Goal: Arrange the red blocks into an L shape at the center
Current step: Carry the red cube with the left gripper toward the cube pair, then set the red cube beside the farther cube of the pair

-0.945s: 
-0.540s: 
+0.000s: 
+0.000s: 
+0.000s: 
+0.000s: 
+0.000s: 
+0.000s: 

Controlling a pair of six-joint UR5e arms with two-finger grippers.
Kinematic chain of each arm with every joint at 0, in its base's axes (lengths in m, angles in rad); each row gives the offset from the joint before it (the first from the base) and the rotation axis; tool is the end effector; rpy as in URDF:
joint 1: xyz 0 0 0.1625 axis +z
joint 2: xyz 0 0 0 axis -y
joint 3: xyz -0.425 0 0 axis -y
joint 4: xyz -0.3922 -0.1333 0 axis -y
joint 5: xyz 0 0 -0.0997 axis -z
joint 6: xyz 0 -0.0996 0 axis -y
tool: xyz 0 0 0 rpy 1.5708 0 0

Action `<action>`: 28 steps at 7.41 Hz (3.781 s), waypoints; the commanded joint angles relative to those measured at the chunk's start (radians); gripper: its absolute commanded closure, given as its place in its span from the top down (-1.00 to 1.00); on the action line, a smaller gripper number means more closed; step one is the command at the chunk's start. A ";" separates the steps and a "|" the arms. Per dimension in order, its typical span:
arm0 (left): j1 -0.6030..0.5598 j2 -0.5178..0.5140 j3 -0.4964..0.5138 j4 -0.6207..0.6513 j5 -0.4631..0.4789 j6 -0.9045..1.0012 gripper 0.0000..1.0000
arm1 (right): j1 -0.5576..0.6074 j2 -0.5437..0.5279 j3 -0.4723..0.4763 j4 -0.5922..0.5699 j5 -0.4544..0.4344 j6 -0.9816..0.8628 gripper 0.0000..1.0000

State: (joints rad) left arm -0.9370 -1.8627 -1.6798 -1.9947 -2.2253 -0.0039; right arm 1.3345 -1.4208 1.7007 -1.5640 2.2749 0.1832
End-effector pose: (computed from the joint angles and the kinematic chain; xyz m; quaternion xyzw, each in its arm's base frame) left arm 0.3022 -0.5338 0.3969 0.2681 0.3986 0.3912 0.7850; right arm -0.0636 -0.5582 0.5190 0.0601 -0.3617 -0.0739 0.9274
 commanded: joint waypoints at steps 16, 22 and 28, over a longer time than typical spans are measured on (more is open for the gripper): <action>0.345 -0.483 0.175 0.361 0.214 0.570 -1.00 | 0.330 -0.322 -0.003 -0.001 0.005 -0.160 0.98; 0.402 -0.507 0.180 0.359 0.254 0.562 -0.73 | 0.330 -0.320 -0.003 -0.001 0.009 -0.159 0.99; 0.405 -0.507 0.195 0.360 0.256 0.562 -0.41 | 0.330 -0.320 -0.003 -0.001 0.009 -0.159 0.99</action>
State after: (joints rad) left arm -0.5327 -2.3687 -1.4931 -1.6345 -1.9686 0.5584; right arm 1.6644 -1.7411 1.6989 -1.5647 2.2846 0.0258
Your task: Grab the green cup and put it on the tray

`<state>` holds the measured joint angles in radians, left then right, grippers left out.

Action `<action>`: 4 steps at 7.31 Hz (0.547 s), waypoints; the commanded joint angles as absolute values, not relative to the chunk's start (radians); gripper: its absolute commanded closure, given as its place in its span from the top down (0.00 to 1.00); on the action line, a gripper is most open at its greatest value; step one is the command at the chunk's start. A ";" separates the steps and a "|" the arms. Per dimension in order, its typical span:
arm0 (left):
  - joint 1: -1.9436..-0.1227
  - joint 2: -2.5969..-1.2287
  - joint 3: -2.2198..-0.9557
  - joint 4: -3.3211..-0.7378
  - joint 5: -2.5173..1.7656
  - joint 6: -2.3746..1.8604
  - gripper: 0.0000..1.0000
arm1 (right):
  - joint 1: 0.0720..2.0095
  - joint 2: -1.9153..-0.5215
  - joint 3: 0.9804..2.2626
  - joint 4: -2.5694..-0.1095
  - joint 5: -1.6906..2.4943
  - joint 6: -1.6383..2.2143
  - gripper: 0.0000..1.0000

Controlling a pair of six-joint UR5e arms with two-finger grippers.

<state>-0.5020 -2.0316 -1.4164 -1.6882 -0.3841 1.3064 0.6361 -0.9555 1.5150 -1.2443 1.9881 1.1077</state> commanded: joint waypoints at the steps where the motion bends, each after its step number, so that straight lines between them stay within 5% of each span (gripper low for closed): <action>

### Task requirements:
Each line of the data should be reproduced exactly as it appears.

### Solution to this exercise:
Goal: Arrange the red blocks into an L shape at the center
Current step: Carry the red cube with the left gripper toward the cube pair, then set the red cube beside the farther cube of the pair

-0.945s: 
-0.540s: 
+0.000s: 
+0.000s: 
+0.000s: 
+0.000s: 
+0.000s: 
+0.000s: 

Controlling a pair of six-joint UR5e arms with two-finger grippers.
Kinematic chain of each arm with every joint at 0, in its base's axes (lengths in m, angles in rad); each row gives the offset from the joint before it (the first from the base) and the rotation axis; tool is the end effector; rpy as in URDF:
joint 1: xyz 0 0 0.1625 axis +z
joint 2: xyz 0 0 0 axis -y
joint 3: xyz -0.425 0 0 axis -y
joint 4: xyz -0.3922 -0.1333 0 axis -y
joint 5: xyz 0 0 -0.0997 axis -z
joint 6: xyz 0 -0.0996 0 axis -y
tool: xyz 0 0 0 rpy 1.5708 0 0

Action `<action>`: 28 steps at 7.41 Hz (3.781 s), waypoints; the commanded joint angles relative to those measured at the chunk's start (radians); gripper: its absolute commanded closure, given as its place in its span from the top down (-1.00 to 1.00); on the action line, a smaller gripper number means more closed; step one is the command at the chunk's start. A ";" separates the steps and a "|" the arms. Per dimension in order, its typical span:
arm0 (left): j1 -0.6030..0.5598 j2 -0.5178..0.5140 j3 -0.4964..0.5138 j4 -0.6207..0.6513 j5 -0.4631..0.4789 j6 -0.9045..1.0012 gripper 0.0000..1.0000
arm1 (right): j1 -0.5576..0.6074 j2 -0.5437..0.5279 j3 -0.4723..0.4763 j4 -0.5922..0.5699 j5 -0.4544..0.4344 j6 -0.9816..0.8628 gripper 0.0000..1.0000

State: (joints rad) left arm -0.9370 -1.8627 -1.6798 -1.9947 -2.2253 -0.0039; right arm 1.3345 -1.4208 1.7007 -1.5640 2.2749 0.1832
End-effector pose: (computed from the joint angles and the kinematic chain; xyz m; quaternion xyzw, each in its arm's base frame) left arm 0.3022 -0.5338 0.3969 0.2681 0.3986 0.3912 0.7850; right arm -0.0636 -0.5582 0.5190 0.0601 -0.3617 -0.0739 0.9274
 commanded: joint waypoints at steps 16, 22 and 28, over a longer time than typical spans are measured on (more is open for the gripper): <action>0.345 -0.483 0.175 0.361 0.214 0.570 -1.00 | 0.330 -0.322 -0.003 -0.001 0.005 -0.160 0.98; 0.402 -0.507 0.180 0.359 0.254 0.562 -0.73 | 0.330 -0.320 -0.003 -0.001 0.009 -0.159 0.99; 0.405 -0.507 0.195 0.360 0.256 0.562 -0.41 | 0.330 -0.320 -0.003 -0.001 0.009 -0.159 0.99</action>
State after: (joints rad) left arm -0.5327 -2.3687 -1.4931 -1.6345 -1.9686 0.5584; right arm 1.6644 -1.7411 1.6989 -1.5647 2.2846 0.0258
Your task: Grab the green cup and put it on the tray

`<state>` holds the measured joint angles in radians, left then right, grippers left out.

Action `<action>`: 4 steps at 7.31 Hz (0.547 s), waypoints; the commanded joint angles as absolute values, not relative to the chunk's start (radians); gripper: its absolute commanded closure, given as its place in its span from the top down (0.00 to 1.00); on the action line, a gripper is most open at its greatest value; step one is the command at the chunk's start. A ";" separates the steps and a "|" the arms. Per dimension in order, its typical span:
arm0 (left):
  - joint 1: -1.9436..-0.1227
  - joint 2: -2.5969..-1.2287
  - joint 3: -2.2198..-0.9557
  - joint 4: -3.3211..-0.7378
  - joint 5: -2.5173..1.7656
  - joint 6: -2.3746..1.8604
  - gripper: 0.0000..1.0000
arm1 (right):
  - joint 1: 0.0720..2.0095
  - joint 2: -1.9153..-0.5215
  - joint 3: 0.9804..2.2626
  - joint 4: -2.5694..-0.1095
  - joint 5: -1.6906..2.4943
  - joint 6: -1.6383..2.2143
  - gripper: 0.0000..1.0000

Controlling a pair of six-joint UR5e arms with two-finger grippers.

<state>-0.5020 -2.0316 -1.4164 -1.6882 -0.3841 1.3064 0.6361 -0.9555 1.5150 -1.2443 1.9881 1.1077</state> commanded: joint waypoints at the steps where the motion bends, each after its step number, so that straight lines between them stay within 5% of each span (gripper low for closed): <action>

Nothing else is needed to complete this exercise.